[Your instructions] Please write out each entry below exactly as it appears.

[Items listed in a dataset]
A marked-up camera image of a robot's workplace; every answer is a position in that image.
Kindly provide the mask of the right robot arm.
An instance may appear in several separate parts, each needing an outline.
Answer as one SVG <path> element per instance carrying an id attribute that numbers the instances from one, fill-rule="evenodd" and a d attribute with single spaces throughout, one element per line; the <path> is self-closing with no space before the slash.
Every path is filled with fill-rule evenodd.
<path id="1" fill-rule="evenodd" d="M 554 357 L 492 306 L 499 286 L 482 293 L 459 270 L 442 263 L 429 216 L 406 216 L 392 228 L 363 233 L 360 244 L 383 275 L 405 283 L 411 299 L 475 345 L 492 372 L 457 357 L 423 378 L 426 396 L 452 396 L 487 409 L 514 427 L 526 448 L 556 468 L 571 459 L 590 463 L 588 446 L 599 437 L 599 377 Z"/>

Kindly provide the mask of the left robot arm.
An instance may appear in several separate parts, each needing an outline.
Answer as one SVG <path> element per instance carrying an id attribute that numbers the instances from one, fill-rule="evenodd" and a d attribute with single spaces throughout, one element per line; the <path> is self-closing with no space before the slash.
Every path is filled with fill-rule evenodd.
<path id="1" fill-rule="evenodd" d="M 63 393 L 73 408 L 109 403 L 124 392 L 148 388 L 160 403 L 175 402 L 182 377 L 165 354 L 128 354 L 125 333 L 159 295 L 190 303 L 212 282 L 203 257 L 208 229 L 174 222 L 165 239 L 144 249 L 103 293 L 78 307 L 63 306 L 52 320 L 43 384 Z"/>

[Response for this exercise]
A marked-up camera image of a robot's workplace; every answer is a position in that image.
Kindly provide the mask of the right robot arm.
An instance may appear in several separate parts, each needing an outline.
Answer as one SVG <path> element per instance carrying an id attribute that numbers the instances from one, fill-rule="evenodd" and a d attribute with single spaces throughout, one element per line; the <path> is self-closing with no space before the slash.
Every path is filled with fill-rule evenodd.
<path id="1" fill-rule="evenodd" d="M 554 357 L 492 306 L 499 286 L 482 293 L 459 270 L 442 263 L 429 216 L 406 216 L 392 228 L 363 233 L 360 244 L 383 275 L 405 283 L 411 299 L 475 345 L 492 372 L 457 357 L 423 378 L 426 396 L 452 396 L 487 409 L 514 427 L 526 448 L 556 468 L 571 459 L 590 463 L 588 446 L 599 437 L 599 377 Z"/>

Kindly provide the mask of the left robot arm.
An instance may appear in several separate parts, each needing an outline.
Answer as one SVG <path> element per instance carrying an id attribute that numbers the instances from one, fill-rule="evenodd" and a d attribute with single spaces throughout, one element per line; the <path> is self-closing with no space before the slash.
Every path is filled with fill-rule evenodd.
<path id="1" fill-rule="evenodd" d="M 63 393 L 73 408 L 109 403 L 124 392 L 148 388 L 160 403 L 175 402 L 182 377 L 165 354 L 128 354 L 125 333 L 159 295 L 190 303 L 212 282 L 203 257 L 208 229 L 174 222 L 165 239 L 144 249 L 103 293 L 78 307 L 63 306 L 52 320 L 43 384 Z"/>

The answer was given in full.